Addressing tortious interference first, Judge Ashrafi noted that “[t]heoretically, employees and agents of a corporation can be charged with the tort of intentional interference with a plaintiff’s contract with the corporation. Printing Mart[ v. Sharp Electronics], 116 N.J. [739,], 761-63 [(1989)]. However, if an employee or agent is acting on behalf of his or her employer or principal, then no action for tortious interference will lie.” After canvassing cases coming out both ways on the issue of what acts are within the scope of employment, Judge Ashrafi concluded that no reasonable jury could have found that McDonald and Kierce had acted outside the scope of their employment. “McDonald’s representation that he would investigate was the kind of task he was employed by the hospital to perform, it occurred at the time and place he was performing his duties for the hospital, and it was intended to serve the purposes of the hospital in managing its staff.” Plaintiffs’ claim that he performed those duties poorly, or not at all, did not take them out of the scope of his employment or create tort liability for non-feasance. Nor did McDonald’s failure to revoke Kierce’s new policy about attending physicians to which plaintiffs had objected.

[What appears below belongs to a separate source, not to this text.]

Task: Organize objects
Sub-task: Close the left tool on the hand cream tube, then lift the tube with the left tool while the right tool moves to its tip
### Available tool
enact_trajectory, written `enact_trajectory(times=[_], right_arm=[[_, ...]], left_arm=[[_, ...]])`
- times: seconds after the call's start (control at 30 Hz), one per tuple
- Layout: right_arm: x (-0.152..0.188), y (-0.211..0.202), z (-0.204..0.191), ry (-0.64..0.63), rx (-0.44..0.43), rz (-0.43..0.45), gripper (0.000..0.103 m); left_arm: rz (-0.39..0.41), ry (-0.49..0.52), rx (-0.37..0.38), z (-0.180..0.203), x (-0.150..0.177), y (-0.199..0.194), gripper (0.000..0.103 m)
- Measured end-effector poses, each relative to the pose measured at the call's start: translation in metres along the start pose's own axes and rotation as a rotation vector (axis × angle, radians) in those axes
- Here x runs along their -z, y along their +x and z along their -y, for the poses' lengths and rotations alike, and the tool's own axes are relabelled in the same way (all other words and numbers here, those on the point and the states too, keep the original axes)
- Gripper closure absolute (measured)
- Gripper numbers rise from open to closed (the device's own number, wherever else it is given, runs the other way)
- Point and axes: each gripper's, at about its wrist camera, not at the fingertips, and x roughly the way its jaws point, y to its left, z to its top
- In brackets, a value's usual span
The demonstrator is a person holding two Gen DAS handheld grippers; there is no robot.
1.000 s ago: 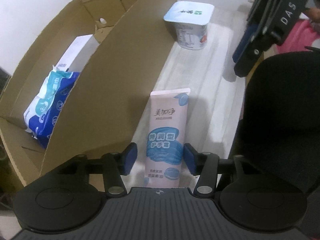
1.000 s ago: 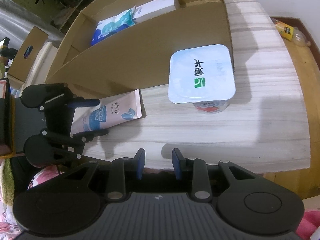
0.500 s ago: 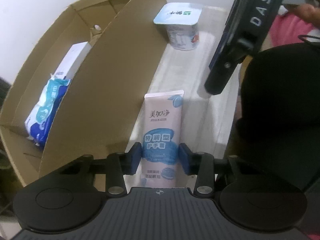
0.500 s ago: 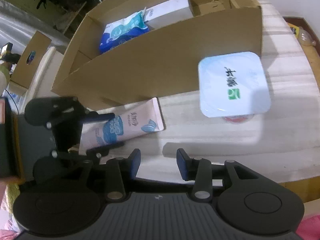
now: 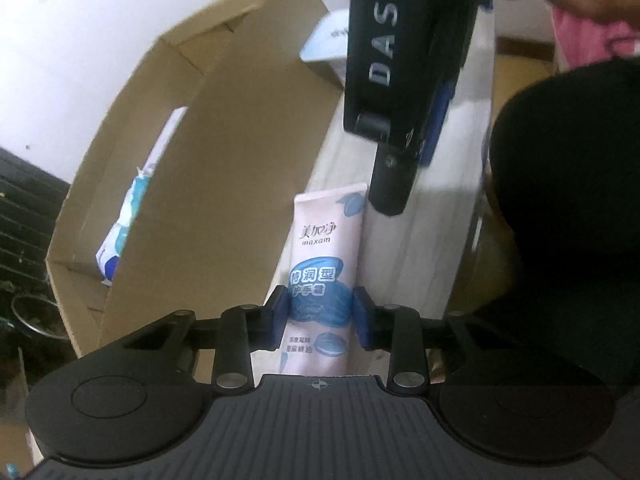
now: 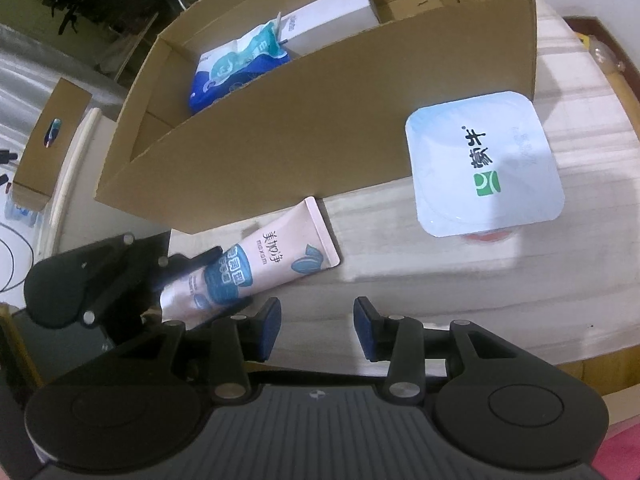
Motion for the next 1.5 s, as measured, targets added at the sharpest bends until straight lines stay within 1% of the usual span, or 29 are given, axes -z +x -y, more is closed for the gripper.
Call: enact_trajectory(times=[0.03,0.07,0.1,0.13,0.17,0.2,0.23,0.3,0.33,0.4,0.43,0.5,0.6,0.73,0.83,0.87,0.93,1.0,1.07,1.13,1.2,1.23,1.27,1.3,1.33,1.4,1.43,1.47,1.5], right_arm=[[0.000,0.000,-0.001,0.004,-0.003,0.000,0.059],[-0.001,0.001,-0.001,0.010,-0.010,0.000,0.057],[-0.002,0.002,-0.002,0.025,-0.021,-0.003,0.055],[-0.003,0.004,-0.001,0.045,-0.035,-0.008,0.052],[-0.004,0.006,0.000,0.071,-0.057,-0.015,0.052],[-0.005,0.009,-0.001,0.087,-0.070,-0.022,0.052],[-0.005,0.010,-0.002,0.096,-0.070,-0.022,0.052],[-0.006,0.013,-0.005,0.100,-0.063,-0.015,0.052],[-0.006,0.014,-0.006,0.102,-0.065,-0.012,0.052],[-0.007,0.015,-0.006,0.113,-0.069,-0.011,0.052],[-0.009,0.016,-0.006,0.119,-0.066,-0.010,0.052],[-0.011,0.019,-0.005,0.130,-0.063,-0.011,0.052],[-0.011,0.021,-0.002,0.140,-0.065,-0.016,0.052],[-0.012,0.024,0.000,0.141,-0.061,-0.021,0.052],[-0.013,0.023,0.002,0.144,-0.067,-0.021,0.051],[-0.014,0.023,0.002,0.142,-0.065,-0.022,0.051],[-0.015,0.024,0.000,0.131,-0.058,-0.024,0.051],[-0.015,0.024,-0.001,0.123,-0.053,-0.025,0.051],[-0.015,0.024,-0.001,0.122,-0.056,-0.026,0.051],[-0.015,0.024,0.000,0.130,-0.062,-0.026,0.051],[-0.015,0.023,0.001,0.140,-0.067,-0.029,0.050],[-0.015,0.023,0.002,0.142,-0.069,-0.030,0.050],[-0.017,0.024,0.002,0.142,-0.072,-0.031,0.050],[-0.017,0.025,0.001,0.144,-0.075,-0.033,0.049],[-0.017,0.025,0.002,0.148,-0.079,-0.033,0.049],[-0.016,0.025,0.005,0.161,-0.090,-0.040,0.049],[-0.016,0.025,0.006,0.167,-0.097,-0.045,0.048],[-0.015,0.025,0.006,0.172,-0.101,-0.047,0.048],[-0.015,0.025,0.006,0.175,-0.102,-0.047,0.048]], left_arm=[[0.002,-0.001,0.014,-0.002,0.000,-0.004,0.078],[0.005,-0.010,0.010,-0.003,0.000,-0.007,0.086],[-0.004,-0.016,0.009,-0.006,0.000,-0.009,0.089],[-0.024,-0.023,0.031,-0.011,-0.002,-0.010,0.090],[-0.019,-0.058,0.046,-0.018,-0.002,-0.012,0.098],[-0.035,-0.091,0.070,-0.025,-0.002,-0.011,0.102],[-0.059,-0.109,0.090,-0.030,-0.001,-0.007,0.102],[-0.043,-0.120,0.058,-0.035,0.003,-0.005,0.102],[-0.041,-0.123,0.069,-0.038,0.005,-0.006,0.102],[-0.030,-0.164,0.084,-0.044,0.006,-0.007,0.100],[-0.024,-0.170,0.096,-0.044,0.007,-0.007,0.098],[-0.009,-0.159,0.101,-0.043,0.007,-0.010,0.081],[-0.011,-0.154,0.116,-0.049,0.011,-0.007,0.066],[-0.025,-0.169,0.212,-0.063,0.021,-0.003,0.057],[-0.071,-0.186,0.225,-0.066,0.021,0.007,0.056],[-0.095,-0.203,0.241,-0.068,0.020,0.013,0.057],[-0.117,-0.220,0.246,-0.068,0.019,0.023,0.058],[-0.114,-0.220,0.268,-0.068,0.017,0.023,0.064],[-0.114,-0.183,0.269,-0.061,0.016,0.020,0.067],[-0.116,-0.119,0.241,-0.049,0.013,0.016,0.069],[-0.103,-0.030,0.164,-0.032,0.013,0.009,0.070],[-0.102,-0.013,0.117,-0.026,0.013,0.006,0.070],[-0.097,-0.022,0.104,-0.024,0.013,0.003,0.070],[-0.093,-0.070,0.122,-0.027,0.014,0.001,0.070],[-0.091,-0.147,0.160,-0.033,0.016,-0.002,0.070],[-0.110,-0.309,0.262,-0.049,0.021,-0.002,0.070],[-0.120,-0.373,0.299,-0.055,0.025,-0.001,0.070],[-0.143,-0.405,0.334,-0.060,0.029,0.002,0.070],[-0.139,-0.407,0.330,-0.060,0.031,0.002,0.070]])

“Similarly, with respect to Kierce, all the incidents occurred in the course of Kierce’s employment as the chairman of the OB/GYN department, they occurred at the time and place where Kierce performed his duties as chairman, and he was motivated, however misguidedly, by his desire to supervise in his own way the work and performance of physicians and employees in his department. Whether his methods were good or bad does not change their nature and purpose as acts performed on behalf of the employer.”
Plaintiffs’ breach of contract claim against the Medical Center failed, as a matter of law, for a different reason. Judge Ashrafi observed that the ICA’s were terminable upon 60 days’ notice, without the need for any cause or reason. Even if plaintiffs’ resignation had been forced by the Medical Center’s breach of the ICA’s, that 60-day period was the only time as to which plaintiffs could claim damages. Plaintiffs presented no evidence of any damage that they suffered during the 60-day window surrounding their resignation in 2006. Their expert calculated damages beginning as of 2007.
We have seen this movie, or at least a comparable one, before. In Ideal Dairy Farms, Inc. v. Farmland Dairy Farms, Inc., 282 N.J. Super. 140 (App. Div. 1995), a plaintiff who presented very oppressive facts won a multi-million dollar tortious interference (and New Jersey Antitrust Act) judgment in the Law Division, only to see it reversed in its entirety and judgment entered for the defense as a matter of law in the Appellate Division, despite facts that were seemingly favorable for the plaintiff. The Supreme Court denied certification in that case. Given the size of the overturned jury verdict here, a petition for certification is likely. Plaintiffs here have some potentially interesting arguments to make in such a petition, especially as to tortious interference.